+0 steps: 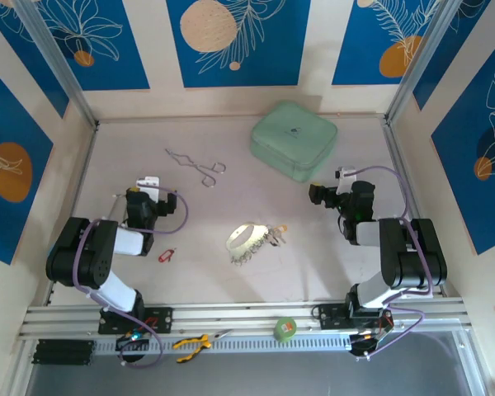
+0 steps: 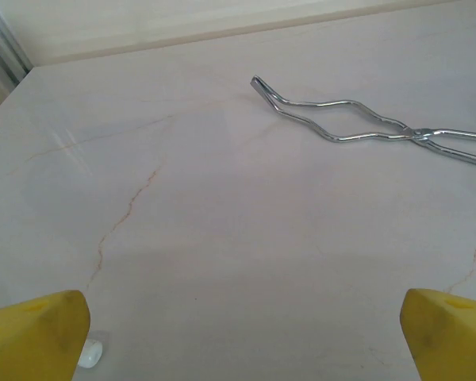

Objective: Put the keys on the keyring

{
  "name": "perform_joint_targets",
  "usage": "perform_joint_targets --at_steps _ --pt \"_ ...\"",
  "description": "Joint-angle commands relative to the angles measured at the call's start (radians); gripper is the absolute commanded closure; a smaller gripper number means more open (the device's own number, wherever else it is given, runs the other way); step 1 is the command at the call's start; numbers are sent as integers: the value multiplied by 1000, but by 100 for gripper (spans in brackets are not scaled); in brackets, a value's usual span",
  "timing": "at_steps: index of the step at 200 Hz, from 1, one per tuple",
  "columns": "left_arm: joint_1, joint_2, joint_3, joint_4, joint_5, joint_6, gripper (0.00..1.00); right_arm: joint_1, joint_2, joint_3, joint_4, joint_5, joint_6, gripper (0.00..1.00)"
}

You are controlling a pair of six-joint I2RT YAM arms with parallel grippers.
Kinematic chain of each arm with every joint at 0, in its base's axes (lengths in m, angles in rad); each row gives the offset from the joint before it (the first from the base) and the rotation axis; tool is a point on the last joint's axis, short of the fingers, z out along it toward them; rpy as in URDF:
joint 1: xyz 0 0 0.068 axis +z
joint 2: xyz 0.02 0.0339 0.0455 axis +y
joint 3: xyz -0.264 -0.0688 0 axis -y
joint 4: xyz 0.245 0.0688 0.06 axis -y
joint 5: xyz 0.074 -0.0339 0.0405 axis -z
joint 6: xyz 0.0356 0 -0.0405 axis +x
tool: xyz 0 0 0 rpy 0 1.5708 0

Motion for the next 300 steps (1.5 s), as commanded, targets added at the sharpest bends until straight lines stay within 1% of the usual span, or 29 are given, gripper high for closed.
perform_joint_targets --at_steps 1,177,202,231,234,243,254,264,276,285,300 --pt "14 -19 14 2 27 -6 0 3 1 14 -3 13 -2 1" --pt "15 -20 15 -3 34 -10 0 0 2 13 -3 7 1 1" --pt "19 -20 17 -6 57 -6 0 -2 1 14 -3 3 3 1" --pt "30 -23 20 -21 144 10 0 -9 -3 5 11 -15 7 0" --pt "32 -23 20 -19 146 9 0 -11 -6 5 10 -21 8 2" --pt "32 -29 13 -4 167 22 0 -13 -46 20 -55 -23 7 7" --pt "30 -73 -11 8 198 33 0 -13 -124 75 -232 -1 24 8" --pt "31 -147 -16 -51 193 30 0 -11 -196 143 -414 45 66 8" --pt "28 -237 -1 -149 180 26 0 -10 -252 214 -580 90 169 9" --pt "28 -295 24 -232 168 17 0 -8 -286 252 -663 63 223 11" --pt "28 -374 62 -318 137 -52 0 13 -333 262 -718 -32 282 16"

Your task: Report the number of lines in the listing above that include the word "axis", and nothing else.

Solution to the problem: 7